■ **WORK ITEM**
Your task is to copy the lines of the data below from the line holding "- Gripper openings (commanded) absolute" through the line holding "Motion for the", inclusive, exactly and with nothing added.
===== PROVIDED DATA =====
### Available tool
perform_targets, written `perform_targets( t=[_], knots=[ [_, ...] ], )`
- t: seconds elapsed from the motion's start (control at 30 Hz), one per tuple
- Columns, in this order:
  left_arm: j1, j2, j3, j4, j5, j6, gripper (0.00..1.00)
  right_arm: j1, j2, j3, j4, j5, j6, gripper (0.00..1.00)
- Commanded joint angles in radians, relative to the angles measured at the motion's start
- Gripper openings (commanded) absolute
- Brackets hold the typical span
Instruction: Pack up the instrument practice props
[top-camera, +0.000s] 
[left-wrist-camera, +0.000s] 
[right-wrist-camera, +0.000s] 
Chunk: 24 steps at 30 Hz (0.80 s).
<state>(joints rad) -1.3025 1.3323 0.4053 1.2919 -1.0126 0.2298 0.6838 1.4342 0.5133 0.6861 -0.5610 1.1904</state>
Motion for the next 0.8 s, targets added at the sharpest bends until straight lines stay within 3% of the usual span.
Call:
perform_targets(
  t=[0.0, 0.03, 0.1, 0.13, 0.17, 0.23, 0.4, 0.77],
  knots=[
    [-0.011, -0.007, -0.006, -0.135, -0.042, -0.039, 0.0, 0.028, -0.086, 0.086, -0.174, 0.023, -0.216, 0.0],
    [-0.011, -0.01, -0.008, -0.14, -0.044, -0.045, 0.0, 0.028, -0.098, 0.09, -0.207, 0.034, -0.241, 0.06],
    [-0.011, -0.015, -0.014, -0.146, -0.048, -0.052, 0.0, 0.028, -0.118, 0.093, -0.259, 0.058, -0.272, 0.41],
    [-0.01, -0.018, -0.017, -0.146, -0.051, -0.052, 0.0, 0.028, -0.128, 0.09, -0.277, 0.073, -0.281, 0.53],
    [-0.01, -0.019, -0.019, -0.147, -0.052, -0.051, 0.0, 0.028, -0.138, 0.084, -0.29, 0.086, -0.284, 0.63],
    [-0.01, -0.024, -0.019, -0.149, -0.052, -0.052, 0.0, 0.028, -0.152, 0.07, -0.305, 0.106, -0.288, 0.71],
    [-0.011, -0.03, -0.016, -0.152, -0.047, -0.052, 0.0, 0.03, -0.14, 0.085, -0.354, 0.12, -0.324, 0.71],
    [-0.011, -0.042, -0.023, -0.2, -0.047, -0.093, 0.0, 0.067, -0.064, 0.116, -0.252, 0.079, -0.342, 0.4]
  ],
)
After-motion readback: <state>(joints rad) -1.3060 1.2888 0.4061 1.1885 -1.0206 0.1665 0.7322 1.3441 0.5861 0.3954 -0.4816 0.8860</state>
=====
■ **OUTPUT BELOW**
- Gripper openings (commanded) absolute
- Brackets hold the typical span
Instruction: Pack up the instrument practice props
[top-camera, +0.000s] 
[left-wrist-camera, +0.000s] 
[right-wrist-camera, +0.000s] 
Chunk: 24 steps at 30 Hz (0.80 s).
<state>(joints rad) -1.3025 1.3323 0.4053 1.2919 -1.0126 0.2298 0.6838 1.4342 0.5133 0.6861 -0.5610 1.1904</state>
Motion for the next 0.8 s, targets added at the sharpest bends until straight lines stay within 3% of the usual span.

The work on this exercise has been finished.